"You shall know the truth, and the truth shall make you odd." ~Flannery O'Connor

Sunday, March 16, 2008

The fans and the mob

For reasons I won't waste your time speculating about, my mind returns every Palm Sunday to the contrast between the crowd's adulation of Jesus riding into Jerusalem on a donkey with the venom of the mob calling for his crucifixion before Pilate a few days later. One thing I'm sure of is that both crowds are figurae, types, of own souls as they oscillate between grace and sin, between living, joyful faith and preference for the world's way of doing things. We welcome Jesus as our savior, yes; we also shout "Crucify him!" whenever we sin seriously, as most of us have done. I'd love to help do a movie in which a couple who had greeted Jesus with hosannas went on to join the crowd yelling for Barabbas' release instead of Jesus'. A plot premise would have them desperately poor, ripe to take a few shekels from the high priest's henchman for joining the mob. I have an old friend who could write a good script for such a movie. Of course there's always the matter of raising the money...

Which brings me to my main point. The Jews weren't ready to accept the idea that God could come to them in person as a man who, sans army, formal education, or even money, would challenge their religious leadership rather than the occupying power. You can hardly blame them; they thought as people normally would. The Anointed One they expected would be a political savior. He would eject the Romans by force and turn Israel into a glorious earthly kingdom where other nations would worship God just as they did. That's what the Apostles hoped for too, which is probably why Judas was disappointed enough to betray Jesus when it had become clear that wasn't going to be the script. They didn't start to get it until Jesus appeared to them after the Resurrection; they didn't even understand, until well after the fact, that he had actually prophesied the whole thing. My friends, the Apostles are us.

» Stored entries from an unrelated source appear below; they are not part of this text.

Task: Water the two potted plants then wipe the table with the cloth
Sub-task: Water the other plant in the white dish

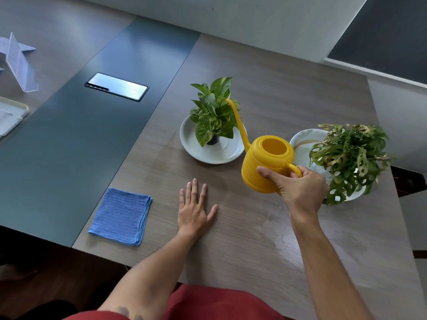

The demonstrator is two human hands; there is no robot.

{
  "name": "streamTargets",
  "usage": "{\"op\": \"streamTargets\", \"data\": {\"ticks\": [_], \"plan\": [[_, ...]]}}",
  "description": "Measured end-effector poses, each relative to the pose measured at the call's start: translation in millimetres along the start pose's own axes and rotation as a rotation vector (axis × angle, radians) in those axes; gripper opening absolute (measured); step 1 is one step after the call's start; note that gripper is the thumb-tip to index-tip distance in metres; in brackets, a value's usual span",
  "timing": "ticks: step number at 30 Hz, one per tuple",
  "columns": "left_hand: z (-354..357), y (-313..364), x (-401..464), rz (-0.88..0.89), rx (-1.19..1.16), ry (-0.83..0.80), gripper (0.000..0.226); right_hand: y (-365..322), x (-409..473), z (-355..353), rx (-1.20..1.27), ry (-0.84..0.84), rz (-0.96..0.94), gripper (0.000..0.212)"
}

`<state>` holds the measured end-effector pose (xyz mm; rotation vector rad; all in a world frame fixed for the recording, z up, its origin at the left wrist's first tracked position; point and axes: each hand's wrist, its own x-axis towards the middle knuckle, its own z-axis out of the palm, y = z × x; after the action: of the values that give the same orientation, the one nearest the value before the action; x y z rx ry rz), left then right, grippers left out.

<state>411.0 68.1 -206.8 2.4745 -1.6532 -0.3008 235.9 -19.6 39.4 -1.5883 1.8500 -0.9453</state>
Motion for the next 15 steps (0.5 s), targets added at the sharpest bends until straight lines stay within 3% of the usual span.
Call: {"op": "streamTargets", "data": {"ticks": [15], "plan": [[-1.7,0.0,-0.4,0.000,0.006,-0.021,0.080,1.6,-2.9,0.2,0.004,-0.012,-0.018,0.055]]}}
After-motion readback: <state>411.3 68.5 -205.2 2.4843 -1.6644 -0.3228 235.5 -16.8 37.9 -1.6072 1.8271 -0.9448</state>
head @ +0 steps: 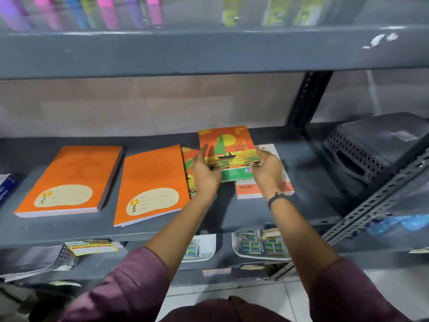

We instinctively assume that good fortune consists in our obtaining the blessings the rest of the world considers blessings too. That's the movie we want to see, or better, to make. When we don't see it or have the wherewithal to make it, then God's script for us can be a bitter disappointment indeed. In response, some of us betray him and are lost, temporarily or permanently; many abandon him when the path of fidelity seems likely to yield, at best, a cruel joke. We return only when some grace, foreseeable yet unforeseen, brings us back round. Rare are the Marys and Johns who stand steadfast by him at the foot of the Cross. And even they often don't get to see, until their own passing, much of the Great Light to follow.

This Palm Sunday, I pray for the wisdom and courage to follow the script God is writing for me. I don't want to be tempted, any more than I already am, to leave the fans for the mob.